You wrote the blog post. You hit publish. You may have posted about it on Instagram once. And then it just… sat there, collecting digital dust while you wondered why your website traffic looked like a ghost town. YES, this is a frustrating place to be — and it is way more common than you think. Here is the thing: writing a blog post is only half the job. The other half is making sure Google can actually find it, read it, and serve it up to the people searching for exactly what you offer. That is what blog SEO is all about. And once you get this system down, your content starts working for you long after you hit publish — like that sunflower session I blogged years ago that still drives traffic to my site to this day. In this post, I am walking you through every step of how to optimize your blog post for SEO — from your title all the way to your Pinterest strategy. Whether you are brand-new to blogging or have been publishing posts with zero traction, this is your starting point.

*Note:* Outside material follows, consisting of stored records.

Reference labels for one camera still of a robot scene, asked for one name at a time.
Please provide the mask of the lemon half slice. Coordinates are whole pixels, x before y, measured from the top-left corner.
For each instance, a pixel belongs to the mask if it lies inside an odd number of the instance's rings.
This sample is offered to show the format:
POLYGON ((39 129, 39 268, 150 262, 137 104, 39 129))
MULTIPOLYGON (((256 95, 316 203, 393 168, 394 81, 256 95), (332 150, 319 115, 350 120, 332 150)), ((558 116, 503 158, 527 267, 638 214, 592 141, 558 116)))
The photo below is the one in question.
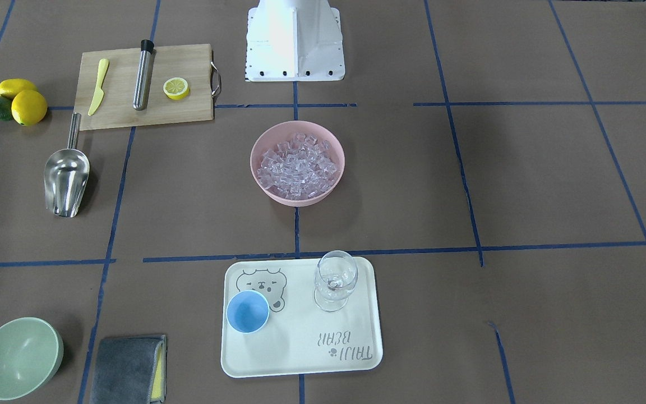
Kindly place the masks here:
POLYGON ((190 85, 182 77, 171 77, 163 84, 163 93, 168 99, 181 100, 190 94, 190 85))

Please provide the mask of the pile of clear ice cubes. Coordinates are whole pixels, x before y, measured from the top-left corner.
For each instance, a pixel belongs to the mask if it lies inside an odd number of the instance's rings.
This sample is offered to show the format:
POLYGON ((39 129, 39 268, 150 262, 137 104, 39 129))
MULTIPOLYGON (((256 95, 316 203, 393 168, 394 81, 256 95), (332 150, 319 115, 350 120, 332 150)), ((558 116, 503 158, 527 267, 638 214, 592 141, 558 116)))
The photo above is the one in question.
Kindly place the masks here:
POLYGON ((333 146, 308 133, 292 133, 261 154, 254 169, 265 191, 287 200, 307 200, 333 188, 342 167, 333 161, 333 146))

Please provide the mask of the yellow lemon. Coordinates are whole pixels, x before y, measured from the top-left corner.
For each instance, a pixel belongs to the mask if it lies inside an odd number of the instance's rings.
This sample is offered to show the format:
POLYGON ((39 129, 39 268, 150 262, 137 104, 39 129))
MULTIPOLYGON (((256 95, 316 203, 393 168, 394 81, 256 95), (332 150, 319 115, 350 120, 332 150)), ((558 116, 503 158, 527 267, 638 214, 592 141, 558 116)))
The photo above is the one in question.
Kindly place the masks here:
POLYGON ((36 125, 47 113, 47 100, 37 90, 26 89, 15 95, 11 102, 11 115, 23 126, 36 125))
POLYGON ((23 90, 38 91, 38 87, 36 87, 36 85, 34 85, 30 80, 21 79, 20 77, 2 80, 2 82, 0 82, 0 97, 4 97, 5 99, 13 100, 18 94, 23 92, 23 90))

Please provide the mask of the small blue cup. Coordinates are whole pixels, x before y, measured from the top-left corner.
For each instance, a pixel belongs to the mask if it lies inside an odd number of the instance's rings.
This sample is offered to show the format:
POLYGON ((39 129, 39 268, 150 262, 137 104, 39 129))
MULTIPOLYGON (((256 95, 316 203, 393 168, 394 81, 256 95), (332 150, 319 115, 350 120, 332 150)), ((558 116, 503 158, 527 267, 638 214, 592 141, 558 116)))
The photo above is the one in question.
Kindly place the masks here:
POLYGON ((239 333, 255 333, 269 320, 271 310, 258 291, 241 291, 228 302, 224 318, 239 333))

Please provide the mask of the yellow lemon upper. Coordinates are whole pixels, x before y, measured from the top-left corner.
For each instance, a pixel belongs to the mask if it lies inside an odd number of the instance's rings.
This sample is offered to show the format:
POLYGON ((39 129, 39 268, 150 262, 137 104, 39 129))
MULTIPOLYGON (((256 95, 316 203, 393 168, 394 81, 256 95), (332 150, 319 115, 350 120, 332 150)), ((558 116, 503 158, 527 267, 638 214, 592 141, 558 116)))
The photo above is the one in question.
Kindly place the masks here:
POLYGON ((20 77, 2 80, 2 82, 0 82, 0 97, 4 97, 5 99, 13 100, 18 94, 23 92, 23 90, 38 91, 38 87, 36 87, 36 85, 34 85, 30 80, 21 79, 20 77))

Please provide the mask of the pink bowl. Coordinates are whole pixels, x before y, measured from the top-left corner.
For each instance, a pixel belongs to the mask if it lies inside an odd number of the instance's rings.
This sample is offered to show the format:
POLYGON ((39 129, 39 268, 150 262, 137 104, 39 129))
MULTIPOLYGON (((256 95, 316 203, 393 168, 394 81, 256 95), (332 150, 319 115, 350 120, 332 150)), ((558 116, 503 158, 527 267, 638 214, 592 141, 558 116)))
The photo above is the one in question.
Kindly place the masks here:
POLYGON ((313 122, 290 121, 259 136, 250 154, 256 183, 273 200, 292 207, 325 199, 343 177, 338 138, 313 122))

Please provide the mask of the steel muddler black cap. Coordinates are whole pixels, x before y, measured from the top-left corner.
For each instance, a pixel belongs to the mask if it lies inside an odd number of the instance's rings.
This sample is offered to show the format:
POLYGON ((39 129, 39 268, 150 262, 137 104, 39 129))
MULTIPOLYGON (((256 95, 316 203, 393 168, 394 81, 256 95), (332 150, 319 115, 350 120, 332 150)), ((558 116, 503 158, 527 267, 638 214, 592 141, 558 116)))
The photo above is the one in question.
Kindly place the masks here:
POLYGON ((133 95, 133 109, 142 112, 147 108, 151 77, 153 74, 155 45, 150 39, 141 41, 140 59, 133 95))

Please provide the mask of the clear wine glass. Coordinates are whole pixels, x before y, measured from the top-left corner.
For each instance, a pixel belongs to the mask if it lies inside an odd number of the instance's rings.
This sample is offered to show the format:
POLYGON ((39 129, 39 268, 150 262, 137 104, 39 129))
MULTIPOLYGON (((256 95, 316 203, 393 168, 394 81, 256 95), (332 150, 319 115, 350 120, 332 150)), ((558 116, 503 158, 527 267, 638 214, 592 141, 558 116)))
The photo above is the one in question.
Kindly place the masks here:
POLYGON ((346 251, 329 251, 316 264, 313 300, 323 311, 338 312, 347 304, 357 286, 359 269, 346 251))

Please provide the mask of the cream bear tray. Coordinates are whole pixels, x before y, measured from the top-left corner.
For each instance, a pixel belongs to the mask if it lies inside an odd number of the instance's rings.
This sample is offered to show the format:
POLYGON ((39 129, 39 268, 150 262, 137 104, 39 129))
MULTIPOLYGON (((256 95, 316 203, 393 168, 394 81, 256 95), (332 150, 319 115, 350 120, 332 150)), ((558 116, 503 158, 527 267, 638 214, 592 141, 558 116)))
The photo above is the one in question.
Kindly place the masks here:
POLYGON ((341 310, 315 304, 316 259, 241 261, 224 278, 224 305, 256 289, 269 302, 266 324, 255 332, 223 320, 220 363, 231 378, 372 370, 384 358, 375 271, 356 257, 358 281, 341 310))

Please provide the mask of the bamboo cutting board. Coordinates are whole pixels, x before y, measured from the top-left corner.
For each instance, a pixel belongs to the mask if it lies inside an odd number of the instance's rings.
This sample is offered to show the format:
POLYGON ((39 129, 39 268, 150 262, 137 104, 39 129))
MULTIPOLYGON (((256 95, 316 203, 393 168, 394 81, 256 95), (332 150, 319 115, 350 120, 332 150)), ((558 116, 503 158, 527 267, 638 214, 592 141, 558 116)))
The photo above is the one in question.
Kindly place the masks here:
POLYGON ((152 54, 149 95, 144 110, 133 107, 138 82, 140 49, 107 49, 83 53, 74 112, 81 115, 80 130, 109 130, 126 126, 171 125, 205 122, 214 118, 213 49, 210 44, 161 46, 152 54), (103 80, 103 100, 87 114, 93 99, 100 59, 109 66, 103 80), (187 80, 190 94, 181 100, 164 94, 164 83, 173 77, 187 80))

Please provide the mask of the yellow lemon lower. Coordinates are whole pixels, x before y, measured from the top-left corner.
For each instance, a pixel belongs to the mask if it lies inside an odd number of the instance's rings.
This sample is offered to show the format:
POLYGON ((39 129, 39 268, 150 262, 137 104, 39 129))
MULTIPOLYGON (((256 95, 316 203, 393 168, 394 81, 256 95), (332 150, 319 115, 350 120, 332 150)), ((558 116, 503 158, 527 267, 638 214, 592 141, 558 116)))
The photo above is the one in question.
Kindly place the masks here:
POLYGON ((36 125, 47 113, 47 100, 37 90, 26 89, 15 95, 11 102, 11 115, 23 126, 36 125))

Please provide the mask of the green bowl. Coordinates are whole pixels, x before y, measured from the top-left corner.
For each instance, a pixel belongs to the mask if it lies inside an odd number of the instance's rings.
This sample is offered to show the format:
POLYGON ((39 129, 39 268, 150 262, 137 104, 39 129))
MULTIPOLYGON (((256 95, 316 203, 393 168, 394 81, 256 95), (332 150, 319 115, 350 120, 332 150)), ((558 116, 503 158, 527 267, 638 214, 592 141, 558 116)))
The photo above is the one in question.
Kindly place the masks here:
POLYGON ((46 320, 23 317, 0 327, 0 401, 25 397, 61 366, 63 340, 46 320))

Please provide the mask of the yellow plastic knife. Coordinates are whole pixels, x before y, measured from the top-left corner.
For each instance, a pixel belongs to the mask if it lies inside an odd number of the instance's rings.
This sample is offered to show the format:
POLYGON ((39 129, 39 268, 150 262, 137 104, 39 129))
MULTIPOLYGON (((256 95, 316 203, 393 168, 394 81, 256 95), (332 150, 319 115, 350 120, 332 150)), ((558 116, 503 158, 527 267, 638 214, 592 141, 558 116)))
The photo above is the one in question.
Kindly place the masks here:
POLYGON ((103 84, 104 80, 106 77, 106 74, 108 72, 108 67, 109 67, 110 61, 109 59, 102 58, 100 61, 98 61, 98 69, 96 72, 96 82, 95 82, 95 88, 93 90, 93 97, 90 103, 90 107, 88 108, 87 115, 88 117, 92 117, 100 107, 103 98, 104 98, 104 90, 103 90, 103 84))

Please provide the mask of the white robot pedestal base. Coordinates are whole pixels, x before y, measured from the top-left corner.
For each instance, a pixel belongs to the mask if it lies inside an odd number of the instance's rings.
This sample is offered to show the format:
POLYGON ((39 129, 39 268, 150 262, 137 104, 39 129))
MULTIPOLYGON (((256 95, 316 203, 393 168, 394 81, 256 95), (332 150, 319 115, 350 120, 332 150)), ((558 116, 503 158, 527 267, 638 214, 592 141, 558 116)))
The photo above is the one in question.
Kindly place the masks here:
POLYGON ((323 82, 346 75, 338 8, 328 1, 259 1, 248 10, 244 78, 323 82))

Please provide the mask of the steel ice scoop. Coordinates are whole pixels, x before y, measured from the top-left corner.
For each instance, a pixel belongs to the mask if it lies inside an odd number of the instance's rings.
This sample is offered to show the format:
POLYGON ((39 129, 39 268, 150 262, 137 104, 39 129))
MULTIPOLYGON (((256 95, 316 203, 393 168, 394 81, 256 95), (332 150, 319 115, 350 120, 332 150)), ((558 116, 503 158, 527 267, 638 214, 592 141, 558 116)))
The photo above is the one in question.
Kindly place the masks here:
POLYGON ((72 114, 67 147, 52 153, 44 165, 44 207, 58 217, 79 213, 90 174, 89 159, 77 148, 81 118, 72 114))

Want to fast-track your blogging system? Grab the Blogging and Organic Visibility System for Family Photographers and get a repeatable process you can follow every single time. blog banner that states blog consistently without starting from scratch and it advertises the blogging and visibility toolkit for family photographers

What Does It Mean to Optimize a Blog Post for SEO?

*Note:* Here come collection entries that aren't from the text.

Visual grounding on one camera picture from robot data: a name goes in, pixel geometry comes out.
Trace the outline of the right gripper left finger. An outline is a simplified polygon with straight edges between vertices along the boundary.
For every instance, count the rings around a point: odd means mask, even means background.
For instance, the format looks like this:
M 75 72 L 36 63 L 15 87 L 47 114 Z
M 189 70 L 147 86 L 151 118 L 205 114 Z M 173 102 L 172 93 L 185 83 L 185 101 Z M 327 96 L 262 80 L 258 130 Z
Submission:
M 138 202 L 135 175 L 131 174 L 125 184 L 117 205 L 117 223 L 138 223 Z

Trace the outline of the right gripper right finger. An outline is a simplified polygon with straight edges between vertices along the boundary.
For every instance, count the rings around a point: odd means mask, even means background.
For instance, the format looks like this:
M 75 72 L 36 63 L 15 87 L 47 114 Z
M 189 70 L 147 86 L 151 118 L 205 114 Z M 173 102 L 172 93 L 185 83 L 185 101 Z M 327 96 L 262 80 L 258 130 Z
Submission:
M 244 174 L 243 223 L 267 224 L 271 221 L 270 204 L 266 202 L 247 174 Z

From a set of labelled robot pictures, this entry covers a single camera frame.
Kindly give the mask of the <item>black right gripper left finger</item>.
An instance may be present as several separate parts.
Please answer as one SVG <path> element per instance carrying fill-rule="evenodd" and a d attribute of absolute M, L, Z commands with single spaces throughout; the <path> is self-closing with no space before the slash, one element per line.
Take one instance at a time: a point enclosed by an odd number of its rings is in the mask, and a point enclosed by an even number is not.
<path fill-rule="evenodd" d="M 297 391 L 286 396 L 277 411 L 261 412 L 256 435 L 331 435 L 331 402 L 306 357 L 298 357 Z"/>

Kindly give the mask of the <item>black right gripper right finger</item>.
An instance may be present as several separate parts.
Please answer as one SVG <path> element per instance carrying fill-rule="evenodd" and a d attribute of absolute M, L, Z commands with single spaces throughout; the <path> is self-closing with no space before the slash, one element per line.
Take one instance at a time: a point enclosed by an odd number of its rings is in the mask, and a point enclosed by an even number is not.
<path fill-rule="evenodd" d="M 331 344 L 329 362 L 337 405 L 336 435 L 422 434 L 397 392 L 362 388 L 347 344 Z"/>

Optimizing a blog post for SEO means formatting your content so search engines like Google can understand, index, and rank it for the right search terms — so your ideal client can find you. This is not about stuffing your post with keywords until it reads as if a robot wrote it. It is about structure, clarity, and strategic placement so Google knows exactly what your post is about and who it is for. Think of it like organizing your office: when everything is labeled and in the right folder, you can find it in thirty seconds. When it is a pile of chaos, nothing gets done. Your blog works the same way.

How Do You Choose the Right Blog Post Title for SEO?

Your blog title is one of the most powerful SEO signals you have — and most photographers are unintentionally burying it with creative (but unsearchable) headlines. The rule is simple: your title needs to include the actual words someone would type into Google. Not a cute play on words. Not a vague teaser. The real search phrase. Here is a quick example. If you wrote a post about a fall family session at Radnor Lake, titling it “Golden Hour Magic With the Johnson Family” might feel poetic — but nobody is Googling that. A title like “Fall Family Session at Radnor Lake | Nashville Family Photographer” tells Google exactly who you are, where you are, and what the post is about.

Quick title optimization checklist:

  • Include your primary keyword near the beginning of the title
  • Keep it under 60 characters so it does not get cut off in search results
  • Use specific language (location, session type, topic) over vague or creative language
  • Skip the clickbait — be clear and direct

If you are a family photographer blogging about sessions, your titles should include your city or region, the session type, and ideally a family name or landmark. That specificity is what helps you show up in local searches.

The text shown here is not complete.